Could you repeat the entries below word for word, leaving nothing out?
START Given records
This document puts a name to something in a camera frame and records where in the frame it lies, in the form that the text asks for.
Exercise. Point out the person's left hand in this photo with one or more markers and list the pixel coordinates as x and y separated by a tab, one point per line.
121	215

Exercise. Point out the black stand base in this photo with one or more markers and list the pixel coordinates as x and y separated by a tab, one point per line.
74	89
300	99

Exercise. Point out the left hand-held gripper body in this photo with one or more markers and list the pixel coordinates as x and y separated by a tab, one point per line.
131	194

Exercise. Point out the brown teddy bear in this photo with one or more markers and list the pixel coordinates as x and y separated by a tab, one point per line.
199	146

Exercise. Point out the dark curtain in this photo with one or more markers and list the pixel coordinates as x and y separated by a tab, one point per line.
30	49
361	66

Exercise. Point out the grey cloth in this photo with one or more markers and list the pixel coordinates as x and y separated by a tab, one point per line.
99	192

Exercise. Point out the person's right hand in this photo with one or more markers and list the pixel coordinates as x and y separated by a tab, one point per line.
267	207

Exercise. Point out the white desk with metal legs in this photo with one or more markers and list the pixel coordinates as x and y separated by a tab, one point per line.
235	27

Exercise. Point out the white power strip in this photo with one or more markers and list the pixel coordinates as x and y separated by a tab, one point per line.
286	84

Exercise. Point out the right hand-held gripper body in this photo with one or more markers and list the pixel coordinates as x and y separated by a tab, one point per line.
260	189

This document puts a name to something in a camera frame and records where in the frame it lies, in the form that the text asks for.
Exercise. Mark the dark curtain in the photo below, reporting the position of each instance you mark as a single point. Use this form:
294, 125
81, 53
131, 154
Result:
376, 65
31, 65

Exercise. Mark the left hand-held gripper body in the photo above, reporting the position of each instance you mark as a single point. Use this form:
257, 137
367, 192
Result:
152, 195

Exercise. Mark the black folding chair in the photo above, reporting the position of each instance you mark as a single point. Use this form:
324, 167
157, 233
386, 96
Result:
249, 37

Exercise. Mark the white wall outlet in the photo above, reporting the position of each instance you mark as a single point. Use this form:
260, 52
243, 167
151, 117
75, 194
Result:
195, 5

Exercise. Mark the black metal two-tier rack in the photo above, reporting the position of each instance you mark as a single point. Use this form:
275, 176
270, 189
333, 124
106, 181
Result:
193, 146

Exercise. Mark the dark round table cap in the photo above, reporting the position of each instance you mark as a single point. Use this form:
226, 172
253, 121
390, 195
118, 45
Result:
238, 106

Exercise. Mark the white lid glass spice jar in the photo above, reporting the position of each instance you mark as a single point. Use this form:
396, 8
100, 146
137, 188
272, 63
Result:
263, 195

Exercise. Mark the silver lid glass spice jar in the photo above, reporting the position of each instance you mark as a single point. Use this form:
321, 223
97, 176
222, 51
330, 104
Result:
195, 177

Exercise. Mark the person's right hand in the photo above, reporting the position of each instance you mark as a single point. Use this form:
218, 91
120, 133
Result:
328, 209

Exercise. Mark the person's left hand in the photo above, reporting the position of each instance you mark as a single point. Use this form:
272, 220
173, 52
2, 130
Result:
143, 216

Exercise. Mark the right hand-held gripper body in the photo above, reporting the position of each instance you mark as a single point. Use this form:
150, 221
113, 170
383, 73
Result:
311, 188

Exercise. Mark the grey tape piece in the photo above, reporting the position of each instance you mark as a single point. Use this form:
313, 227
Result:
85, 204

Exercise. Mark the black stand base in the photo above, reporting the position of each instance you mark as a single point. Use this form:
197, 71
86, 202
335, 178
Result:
END Given records
Answer below ▸
This document puts a name to something in a camera frame and records where in the frame it lies, in the form that the text asks for.
Exercise. Point out the person's left hand in this photo with one or more markers and list the pixel coordinates as x and y separated by a tab, one point per line.
121	215

Exercise. Point out the black stand base in this photo with one or more markers and list the pixel coordinates as x and y separated by a tab, one point per line.
74	89
300	99

Exercise. Point out the left hand-held gripper body in this photo with one or more markers and list the pixel coordinates as x and y separated by a tab, one point per line.
131	194

Exercise. Point out the brown teddy bear in this photo with one or more markers and list the pixel coordinates as x and y separated by a tab, one point per line.
199	146

Exercise. Point out the dark curtain in this photo with one or more markers and list the pixel coordinates as x and y separated by a tab, one point per line.
30	49
361	66

Exercise. Point out the grey cloth in this photo with one or more markers and list the pixel coordinates as x and y separated by a tab, one point per line.
99	192

Exercise. Point out the person's right hand in this photo with one or more markers and list the pixel coordinates as x and y separated by a tab, one point per line.
267	207

Exercise. Point out the white desk with metal legs in this photo with one or more markers and list the pixel coordinates as x and y separated by a tab, one point per line.
235	27

Exercise. Point out the white power strip in this photo with one or more markers and list the pixel coordinates as x and y separated by a tab, one point per line.
286	84

Exercise. Point out the right hand-held gripper body in this photo with one or more markers and list the pixel coordinates as x and y separated by a tab, one point per line.
260	189

This document puts a name to something in a camera frame and records where in the frame it lies, in the form that the text asks for.
Exercise. Mark the dark curtain in the photo below, reporting the position of each instance you mark as a single point. Use this form:
294, 125
81, 53
131, 154
Result:
376, 65
31, 65

Exercise. Mark the left hand-held gripper body in the photo above, reporting the position of each instance you mark as a single point. Use this form:
257, 137
367, 192
Result:
152, 195

Exercise. Mark the black folding chair in the photo above, reporting the position of each instance you mark as a single point. Use this form:
324, 167
157, 233
386, 96
Result:
249, 37

Exercise. Mark the white wall outlet in the photo above, reporting the position of each instance you mark as a single point. Use this form:
260, 52
243, 167
151, 117
75, 194
Result:
195, 5

Exercise. Mark the black metal two-tier rack in the photo above, reporting the position of each instance you mark as a single point. Use this form:
275, 176
270, 189
333, 124
106, 181
Result:
193, 146

Exercise. Mark the dark round table cap in the photo above, reporting the position of each instance you mark as a single point. Use this form:
226, 172
253, 121
390, 195
118, 45
Result:
238, 106

Exercise. Mark the white lid glass spice jar in the photo above, reporting the position of each instance you mark as a single point. Use this form:
396, 8
100, 146
137, 188
272, 63
Result:
263, 195

Exercise. Mark the silver lid glass spice jar in the photo above, reporting the position of each instance you mark as a single point. Use this form:
321, 223
97, 176
222, 51
330, 104
Result:
195, 177

Exercise. Mark the person's right hand in the photo above, reporting the position of each instance you mark as a single point. Use this form:
218, 91
120, 133
Result:
328, 209

Exercise. Mark the person's left hand in the photo above, reporting the position of each instance you mark as a single point. Use this form:
272, 220
173, 52
2, 130
Result:
143, 216

Exercise. Mark the right hand-held gripper body in the photo above, reporting the position of each instance you mark as a single point. Use this form:
150, 221
113, 170
383, 73
Result:
311, 188

Exercise. Mark the grey tape piece in the photo above, reporting the position of each instance you mark as a single point. Use this form:
313, 227
Result:
85, 204

Exercise. Mark the black stand base in the photo above, reporting the position of each instance you mark as a single point. Use this form:
197, 71
86, 202
335, 178
Result:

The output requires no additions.